<<<<

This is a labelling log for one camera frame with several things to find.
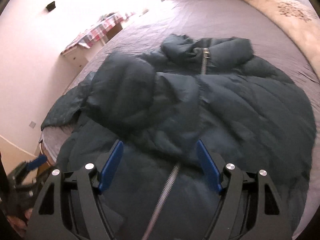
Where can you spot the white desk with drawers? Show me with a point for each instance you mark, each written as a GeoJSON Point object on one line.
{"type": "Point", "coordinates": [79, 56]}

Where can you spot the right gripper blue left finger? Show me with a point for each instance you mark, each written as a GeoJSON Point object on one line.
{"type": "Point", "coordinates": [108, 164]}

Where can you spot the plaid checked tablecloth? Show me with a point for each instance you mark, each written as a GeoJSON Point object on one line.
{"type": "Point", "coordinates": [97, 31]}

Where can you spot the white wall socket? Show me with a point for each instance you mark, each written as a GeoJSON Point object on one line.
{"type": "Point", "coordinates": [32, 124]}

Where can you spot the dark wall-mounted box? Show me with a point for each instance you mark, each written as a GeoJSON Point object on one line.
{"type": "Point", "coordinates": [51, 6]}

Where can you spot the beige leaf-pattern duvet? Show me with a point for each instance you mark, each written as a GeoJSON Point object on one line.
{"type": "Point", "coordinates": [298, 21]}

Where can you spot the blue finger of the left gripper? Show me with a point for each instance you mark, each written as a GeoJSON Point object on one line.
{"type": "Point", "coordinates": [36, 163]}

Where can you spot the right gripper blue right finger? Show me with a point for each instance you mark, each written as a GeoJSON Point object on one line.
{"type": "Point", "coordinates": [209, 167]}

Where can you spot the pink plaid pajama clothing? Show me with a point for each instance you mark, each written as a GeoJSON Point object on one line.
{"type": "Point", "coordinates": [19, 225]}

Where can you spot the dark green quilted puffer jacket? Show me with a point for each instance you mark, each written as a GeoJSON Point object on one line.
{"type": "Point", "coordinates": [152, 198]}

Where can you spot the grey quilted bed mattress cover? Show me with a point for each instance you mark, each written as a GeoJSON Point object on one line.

>>>>

## EXERCISE AIM
Only the pictures are to be omitted; restate everything else above exactly.

## THE COMPLETED TASK
This is a labelling log for one camera frame with several things to find.
Where can you spot the white desk with drawers? Show me with a point for each instance you mark, each written as a GeoJSON Point object on one line.
{"type": "Point", "coordinates": [79, 56]}

Where can you spot the right gripper blue left finger? Show me with a point for each instance you mark, each written as a GeoJSON Point object on one line.
{"type": "Point", "coordinates": [108, 164]}

Where can you spot the plaid checked tablecloth? Show me with a point for each instance you mark, each written as a GeoJSON Point object on one line.
{"type": "Point", "coordinates": [97, 31]}

Where can you spot the white wall socket? Show me with a point for each instance you mark, each written as a GeoJSON Point object on one line.
{"type": "Point", "coordinates": [32, 124]}

Where can you spot the dark wall-mounted box? Show me with a point for each instance you mark, each written as a GeoJSON Point object on one line.
{"type": "Point", "coordinates": [51, 6]}

Where can you spot the beige leaf-pattern duvet? Show me with a point for each instance you mark, each written as a GeoJSON Point object on one line.
{"type": "Point", "coordinates": [298, 21]}

Where can you spot the blue finger of the left gripper? Show me with a point for each instance you mark, each written as a GeoJSON Point object on one line.
{"type": "Point", "coordinates": [36, 163]}

Where can you spot the right gripper blue right finger? Show me with a point for each instance you mark, each written as a GeoJSON Point object on one line.
{"type": "Point", "coordinates": [209, 167]}

Where can you spot the pink plaid pajama clothing? Show me with a point for each instance you mark, each written as a GeoJSON Point object on one line.
{"type": "Point", "coordinates": [19, 225]}

Where can you spot the dark green quilted puffer jacket? Show me with a point for each instance you mark, each written as a GeoJSON Point object on one line.
{"type": "Point", "coordinates": [152, 198]}

Where can you spot the grey quilted bed mattress cover? Show me with a point for each instance you mark, each written as a GeoJSON Point object on one line.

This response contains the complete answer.